SYRIA:Syrian dissident Nizar Nayouf spent 10 years in prison and was crippled by torture. Yet he says there is no peaceful alternative to the Assad regime, writes Lara Marlowein Paris.
Nizar Nayouf is living proof that it is worth signing petitions, supporting human rights organisations and writing to faraway dictators.
After nearly a decade in Syrian prisons, Nayouf was freed by President Bashar al-Assad when Pope John Paul II went to Damascus in May 2001, armed with letters from Amnesty International, Reporters Without Borders and other groups.
Two months later, again bowing to international pressure, Damascus allowed the award-winning journalist, writer, poet, painter, cartoonist and human rights activist to travel to France to be treated for Hodgkin's disease, a form of blood cancer that is now in remission, and wounds inflicted by torture.
Nayouf (45), who now lives mostly in Holland, laughingly calls himself "the Ibn Batuta of Syrian prisons" after the great Arab traveller. He's an expert on Syrian jails: the military intelligence headquarters near the Damascus Sheraton, Palmyra, the Mazzeh prison, Sydnaya . . .
He was tortured only in the first two, he says. When he heard Gen Hisham Bukhtyar order underlings, "Put him on the chair", he passed out.
As the co-founder of the underground Committee for the Defence of Democratic Freedoms and Human Rights, Nayouf had spent years listening to accounts of torture in Syrian prisons. The chair - known as the German chair because it was allegedly invented by the Gestapo - was the Syrian instrument of choice. "Anyone would prefer to die," Nayouf says, "because he knows he is going to be paralysed for life."
The metal chair has moving parts that pull the spinal cord apart.
Victims cannot breathe; their vertebrae are fractured, and they are often paralysed from the waist down.
In Palmyra, Nayouf's jaw was broken - "I ate through a straw for three months," he says, and his occipital bone (back of the skull) was crushed. He went on hunger strike to demand transfer back to Damascus, where the torture stopped. Just as he once moved from prison to prison, he now goes from one European hospital to another. He walks with difficulty, leaning heavily on a cane. Yet he says he has "no personal case against the Syrian regime".

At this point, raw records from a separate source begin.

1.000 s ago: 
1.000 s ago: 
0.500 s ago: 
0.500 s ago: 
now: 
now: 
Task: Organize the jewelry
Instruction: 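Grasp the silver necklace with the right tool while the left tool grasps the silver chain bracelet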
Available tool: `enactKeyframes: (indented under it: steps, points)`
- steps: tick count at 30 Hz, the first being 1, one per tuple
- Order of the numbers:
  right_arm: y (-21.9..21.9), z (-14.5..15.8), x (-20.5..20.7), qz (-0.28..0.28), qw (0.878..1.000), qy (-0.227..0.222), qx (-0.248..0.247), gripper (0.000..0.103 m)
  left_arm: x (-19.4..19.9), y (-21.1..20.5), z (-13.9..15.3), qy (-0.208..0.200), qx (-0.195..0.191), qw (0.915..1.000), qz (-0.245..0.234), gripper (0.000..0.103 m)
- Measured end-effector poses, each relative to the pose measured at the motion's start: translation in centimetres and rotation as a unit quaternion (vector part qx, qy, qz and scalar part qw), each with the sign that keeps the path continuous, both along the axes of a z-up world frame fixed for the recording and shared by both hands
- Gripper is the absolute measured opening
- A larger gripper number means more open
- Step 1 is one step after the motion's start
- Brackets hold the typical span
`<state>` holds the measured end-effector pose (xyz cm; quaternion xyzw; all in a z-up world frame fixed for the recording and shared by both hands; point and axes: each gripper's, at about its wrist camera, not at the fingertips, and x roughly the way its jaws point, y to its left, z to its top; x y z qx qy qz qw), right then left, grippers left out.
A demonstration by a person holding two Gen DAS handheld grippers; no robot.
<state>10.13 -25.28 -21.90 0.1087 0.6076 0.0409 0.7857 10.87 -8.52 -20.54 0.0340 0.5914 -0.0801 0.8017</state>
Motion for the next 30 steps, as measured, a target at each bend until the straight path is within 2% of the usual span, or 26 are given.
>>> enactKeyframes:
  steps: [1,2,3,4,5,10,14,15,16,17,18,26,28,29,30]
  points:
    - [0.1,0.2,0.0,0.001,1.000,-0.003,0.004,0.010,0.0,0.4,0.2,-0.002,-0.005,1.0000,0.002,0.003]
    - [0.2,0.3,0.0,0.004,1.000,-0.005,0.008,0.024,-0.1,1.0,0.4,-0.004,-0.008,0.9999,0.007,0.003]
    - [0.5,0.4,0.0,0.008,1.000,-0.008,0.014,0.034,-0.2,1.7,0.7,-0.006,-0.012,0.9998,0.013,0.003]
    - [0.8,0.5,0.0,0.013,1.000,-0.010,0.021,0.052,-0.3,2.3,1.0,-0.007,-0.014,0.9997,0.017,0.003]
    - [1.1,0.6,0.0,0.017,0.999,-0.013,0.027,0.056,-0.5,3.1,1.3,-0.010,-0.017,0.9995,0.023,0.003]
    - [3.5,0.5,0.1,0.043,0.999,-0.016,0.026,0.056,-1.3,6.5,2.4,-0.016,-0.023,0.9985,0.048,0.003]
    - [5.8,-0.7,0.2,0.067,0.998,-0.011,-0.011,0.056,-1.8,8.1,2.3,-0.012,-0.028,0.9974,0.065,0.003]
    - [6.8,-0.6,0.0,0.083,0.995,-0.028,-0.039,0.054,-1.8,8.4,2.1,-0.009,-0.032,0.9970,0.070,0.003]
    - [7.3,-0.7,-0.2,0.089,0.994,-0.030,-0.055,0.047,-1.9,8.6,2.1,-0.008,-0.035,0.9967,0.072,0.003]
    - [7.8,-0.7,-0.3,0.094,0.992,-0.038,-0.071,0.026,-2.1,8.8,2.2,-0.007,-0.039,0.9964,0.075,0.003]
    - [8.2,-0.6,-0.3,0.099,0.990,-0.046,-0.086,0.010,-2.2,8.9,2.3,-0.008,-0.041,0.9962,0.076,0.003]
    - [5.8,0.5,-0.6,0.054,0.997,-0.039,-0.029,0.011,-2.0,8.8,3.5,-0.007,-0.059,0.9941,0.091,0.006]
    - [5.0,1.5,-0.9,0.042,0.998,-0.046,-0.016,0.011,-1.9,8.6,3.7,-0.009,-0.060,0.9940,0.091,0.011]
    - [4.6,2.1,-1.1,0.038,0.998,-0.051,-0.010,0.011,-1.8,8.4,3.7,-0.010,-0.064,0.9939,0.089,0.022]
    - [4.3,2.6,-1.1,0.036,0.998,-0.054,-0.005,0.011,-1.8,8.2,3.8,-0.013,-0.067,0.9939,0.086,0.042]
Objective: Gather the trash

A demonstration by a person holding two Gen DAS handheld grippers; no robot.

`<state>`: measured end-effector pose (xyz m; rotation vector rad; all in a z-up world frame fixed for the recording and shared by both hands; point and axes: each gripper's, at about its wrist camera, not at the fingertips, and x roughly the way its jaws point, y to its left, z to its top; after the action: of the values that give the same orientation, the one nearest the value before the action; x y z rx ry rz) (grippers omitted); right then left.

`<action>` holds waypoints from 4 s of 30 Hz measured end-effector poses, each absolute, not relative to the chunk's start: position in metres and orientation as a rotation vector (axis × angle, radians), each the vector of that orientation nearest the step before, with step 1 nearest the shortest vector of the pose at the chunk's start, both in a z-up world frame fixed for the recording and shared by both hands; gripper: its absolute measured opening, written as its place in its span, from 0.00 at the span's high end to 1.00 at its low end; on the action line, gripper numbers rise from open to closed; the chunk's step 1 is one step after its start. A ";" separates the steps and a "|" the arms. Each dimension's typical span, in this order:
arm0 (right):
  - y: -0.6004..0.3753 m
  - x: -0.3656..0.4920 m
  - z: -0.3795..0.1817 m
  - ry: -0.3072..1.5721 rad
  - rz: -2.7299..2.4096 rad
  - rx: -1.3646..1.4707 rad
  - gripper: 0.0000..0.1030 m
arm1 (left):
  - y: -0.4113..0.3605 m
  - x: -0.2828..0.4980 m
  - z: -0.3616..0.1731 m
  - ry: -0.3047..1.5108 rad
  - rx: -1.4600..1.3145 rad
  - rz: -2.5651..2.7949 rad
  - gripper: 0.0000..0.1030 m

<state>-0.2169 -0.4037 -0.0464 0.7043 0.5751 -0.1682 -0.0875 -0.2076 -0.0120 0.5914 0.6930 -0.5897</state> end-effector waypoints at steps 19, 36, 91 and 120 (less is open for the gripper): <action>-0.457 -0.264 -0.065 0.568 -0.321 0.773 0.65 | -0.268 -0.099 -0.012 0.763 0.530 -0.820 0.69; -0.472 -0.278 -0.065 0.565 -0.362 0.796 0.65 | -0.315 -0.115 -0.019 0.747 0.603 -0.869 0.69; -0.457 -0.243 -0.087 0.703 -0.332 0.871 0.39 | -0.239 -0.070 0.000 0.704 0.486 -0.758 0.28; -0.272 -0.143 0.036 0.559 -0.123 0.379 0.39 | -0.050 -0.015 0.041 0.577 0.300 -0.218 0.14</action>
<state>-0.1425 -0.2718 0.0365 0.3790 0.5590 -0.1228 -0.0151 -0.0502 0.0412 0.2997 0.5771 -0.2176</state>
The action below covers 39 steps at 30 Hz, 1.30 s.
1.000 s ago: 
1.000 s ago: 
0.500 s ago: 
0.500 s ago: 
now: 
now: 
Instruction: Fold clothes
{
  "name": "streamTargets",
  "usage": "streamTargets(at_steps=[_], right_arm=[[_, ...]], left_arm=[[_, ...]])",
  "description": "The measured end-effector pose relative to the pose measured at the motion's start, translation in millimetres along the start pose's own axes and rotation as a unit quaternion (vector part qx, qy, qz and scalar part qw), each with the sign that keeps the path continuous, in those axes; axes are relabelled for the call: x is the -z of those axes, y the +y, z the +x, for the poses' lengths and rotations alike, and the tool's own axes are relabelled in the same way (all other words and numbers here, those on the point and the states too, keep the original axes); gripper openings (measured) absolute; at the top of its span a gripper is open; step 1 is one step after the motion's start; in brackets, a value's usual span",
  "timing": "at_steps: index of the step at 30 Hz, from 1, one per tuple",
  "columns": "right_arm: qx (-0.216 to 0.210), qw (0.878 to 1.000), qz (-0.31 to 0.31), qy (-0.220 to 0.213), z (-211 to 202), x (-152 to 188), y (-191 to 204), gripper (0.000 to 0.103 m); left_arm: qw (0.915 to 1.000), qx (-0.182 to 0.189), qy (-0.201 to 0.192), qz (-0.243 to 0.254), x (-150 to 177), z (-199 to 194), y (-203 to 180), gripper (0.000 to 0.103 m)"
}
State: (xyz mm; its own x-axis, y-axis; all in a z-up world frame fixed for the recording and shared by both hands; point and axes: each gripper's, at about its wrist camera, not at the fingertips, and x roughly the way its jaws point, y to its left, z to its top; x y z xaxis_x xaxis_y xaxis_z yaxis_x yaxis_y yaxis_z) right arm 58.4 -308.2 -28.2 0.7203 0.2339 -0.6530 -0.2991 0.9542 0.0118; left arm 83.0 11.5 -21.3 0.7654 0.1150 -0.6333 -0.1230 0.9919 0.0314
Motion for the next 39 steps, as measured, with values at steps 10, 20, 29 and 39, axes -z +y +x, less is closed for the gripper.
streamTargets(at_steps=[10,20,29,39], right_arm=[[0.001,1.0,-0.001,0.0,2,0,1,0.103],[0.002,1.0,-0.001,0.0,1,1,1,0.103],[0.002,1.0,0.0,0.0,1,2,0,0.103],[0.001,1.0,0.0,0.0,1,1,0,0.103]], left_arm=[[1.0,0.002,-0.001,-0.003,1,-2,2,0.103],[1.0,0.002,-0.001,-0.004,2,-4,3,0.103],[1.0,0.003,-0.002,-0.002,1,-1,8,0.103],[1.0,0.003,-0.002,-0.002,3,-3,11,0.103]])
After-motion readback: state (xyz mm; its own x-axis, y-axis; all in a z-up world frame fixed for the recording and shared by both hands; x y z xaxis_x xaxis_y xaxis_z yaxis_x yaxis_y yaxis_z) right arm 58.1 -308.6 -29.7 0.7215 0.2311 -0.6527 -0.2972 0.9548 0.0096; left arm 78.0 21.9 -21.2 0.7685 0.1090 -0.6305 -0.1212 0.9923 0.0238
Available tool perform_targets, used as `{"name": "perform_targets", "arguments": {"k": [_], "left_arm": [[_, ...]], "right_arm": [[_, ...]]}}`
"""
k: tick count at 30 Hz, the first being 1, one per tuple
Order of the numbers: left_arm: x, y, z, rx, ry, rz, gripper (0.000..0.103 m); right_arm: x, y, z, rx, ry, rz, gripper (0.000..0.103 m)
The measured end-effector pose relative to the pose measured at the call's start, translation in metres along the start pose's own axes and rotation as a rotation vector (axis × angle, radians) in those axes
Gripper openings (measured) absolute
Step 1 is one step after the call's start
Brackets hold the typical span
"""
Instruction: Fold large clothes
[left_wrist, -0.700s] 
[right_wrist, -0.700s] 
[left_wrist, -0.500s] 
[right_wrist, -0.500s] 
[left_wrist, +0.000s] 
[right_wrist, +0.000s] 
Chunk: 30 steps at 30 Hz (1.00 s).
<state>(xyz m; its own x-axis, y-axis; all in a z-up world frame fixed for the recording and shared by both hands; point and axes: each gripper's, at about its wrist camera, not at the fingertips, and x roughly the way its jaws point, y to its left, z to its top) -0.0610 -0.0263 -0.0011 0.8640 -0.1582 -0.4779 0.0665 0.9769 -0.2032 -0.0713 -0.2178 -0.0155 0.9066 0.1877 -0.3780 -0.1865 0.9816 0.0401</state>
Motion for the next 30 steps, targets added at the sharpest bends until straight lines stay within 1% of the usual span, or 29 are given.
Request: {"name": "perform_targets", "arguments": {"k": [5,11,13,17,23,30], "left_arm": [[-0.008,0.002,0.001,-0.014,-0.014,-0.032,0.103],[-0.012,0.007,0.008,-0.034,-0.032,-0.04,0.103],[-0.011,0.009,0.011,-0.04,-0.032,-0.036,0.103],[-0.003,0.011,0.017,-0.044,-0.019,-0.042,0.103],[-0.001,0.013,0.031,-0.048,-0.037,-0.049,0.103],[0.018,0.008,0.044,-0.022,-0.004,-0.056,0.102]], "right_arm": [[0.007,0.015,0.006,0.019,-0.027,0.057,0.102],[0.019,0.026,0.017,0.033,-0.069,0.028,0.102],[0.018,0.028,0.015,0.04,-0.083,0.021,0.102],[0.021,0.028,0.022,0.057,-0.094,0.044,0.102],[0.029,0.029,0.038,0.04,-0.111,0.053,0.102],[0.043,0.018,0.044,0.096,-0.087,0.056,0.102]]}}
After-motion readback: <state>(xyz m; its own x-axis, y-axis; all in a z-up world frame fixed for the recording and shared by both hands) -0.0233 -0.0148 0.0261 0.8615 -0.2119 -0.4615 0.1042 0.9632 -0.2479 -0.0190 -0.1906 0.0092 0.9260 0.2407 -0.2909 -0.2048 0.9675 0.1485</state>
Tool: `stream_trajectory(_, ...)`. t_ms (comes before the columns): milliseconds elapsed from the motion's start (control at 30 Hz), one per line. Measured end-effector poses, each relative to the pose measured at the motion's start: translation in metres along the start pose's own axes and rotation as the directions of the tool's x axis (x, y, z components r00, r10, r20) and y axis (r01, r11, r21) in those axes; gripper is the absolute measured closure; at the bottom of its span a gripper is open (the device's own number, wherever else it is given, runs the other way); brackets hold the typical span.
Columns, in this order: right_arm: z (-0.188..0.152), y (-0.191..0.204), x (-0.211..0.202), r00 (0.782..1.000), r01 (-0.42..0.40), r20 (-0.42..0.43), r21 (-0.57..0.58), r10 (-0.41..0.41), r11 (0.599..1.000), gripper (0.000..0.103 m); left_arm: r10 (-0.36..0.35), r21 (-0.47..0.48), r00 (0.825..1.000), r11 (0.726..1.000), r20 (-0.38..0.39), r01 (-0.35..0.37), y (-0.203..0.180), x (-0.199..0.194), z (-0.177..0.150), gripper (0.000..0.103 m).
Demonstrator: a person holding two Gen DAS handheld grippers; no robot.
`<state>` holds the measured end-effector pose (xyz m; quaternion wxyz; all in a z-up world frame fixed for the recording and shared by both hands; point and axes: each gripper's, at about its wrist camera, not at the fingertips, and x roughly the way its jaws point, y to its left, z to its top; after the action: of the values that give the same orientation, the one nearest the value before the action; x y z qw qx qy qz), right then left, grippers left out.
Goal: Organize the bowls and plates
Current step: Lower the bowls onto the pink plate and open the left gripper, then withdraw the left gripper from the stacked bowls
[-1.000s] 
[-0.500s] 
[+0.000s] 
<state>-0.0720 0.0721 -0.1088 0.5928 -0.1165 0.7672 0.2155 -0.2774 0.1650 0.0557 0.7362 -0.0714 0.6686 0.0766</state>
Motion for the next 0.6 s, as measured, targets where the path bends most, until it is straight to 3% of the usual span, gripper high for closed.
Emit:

Through nearly a decade in solitary confinement, Nayouf kept his sanity by writing, painting and drawing cartoons. It was difficult to obtain books, so he wrote comparative studies of the rise of dictatorships in Franco's Spain and Mussolini's Italy, Nasser's Egypt and Ba'athist Syria, relying on memories from university. In one prison, he adopted a marmalade cat that squeezed under his cell door, calling it Ali Douba, after the then chief of Syrian military intelligence.
Today, Nayouf publishes an online magazine called Al Hakikah (The Truth).
He is completing a 20-year investigation into the Syrian regime's past use of prisoners as guinea pigs for chemical and biological weapons, sometimes with Western complicity.
He keeps in touch with dissidents inside Syria and campaigns on behalf of the estimated 2,000 political prisoners. Among them are Aref Dalila, who taught him economics at university, and his lawyer, Anwar al-Bunni. Bunni's wife Raghida just lost her job as an assistant engineer at the ministry of communications, because her husband is a dissident.
He is also concerned that the Syrian government has refused to allow Riad Saif, another prominent dissident who was released from prison last year, to travel to Europe for treatment of aggravated prostate cancer.
Though he doesn't like George W Bush, Nayouf was happy when the US president was re-elected.
"I had a theory that criminals in the Middle East could only be broken by criminals like Bush," he explains. "[The German philosopher] Hegel wrote about 'hydraulic societies', like Egypt under the Pharaohs and Syria today, where the state distributes water. He said they cannot be broken from within; that they must be cracked from the outside, like walnuts.
"But we saw what happened when Bush cracked the Iraqi walnut.
"The Americans created mass graves, not democracy. Democracy cannot happen in Syria in the foreseeable future. It would be like Iraq.
"The present situation is better than blood flowing in our streets."
Through long access to sources within the military and intelligence establishment, Nayouf has collected what he calls "the most dangerous archives of Syria." He distrusts intensely the Western intelligence agencies that court him. "They are very dirty; all like each other. They are criminals," he says.
Under Bashar al-Assad, Syria has improved, Nayouf says, not because the dictator is better than his late father, but because of the struggle of men like himself, and international pressure.
"Since I was released, I haven't heard of the German chair being used, or cigarettes. My whole back is scarred with cigarette burns. They still slap people around, but it's less than in the past.
"Seventeen thousand people disappeared in Syria since the mid-1970s. Now it's become impossible for people to disappear without trace."
The least bad option, Nayouf says, is for UN agencies, the European Parliament and human rights groups - "not hypocritical states" - to continue to press for an end to ill treatment, respect for fundamental rights and the release of political prisoners. "But to change the regime by force?
"No. I don't want to see Syria destroyed."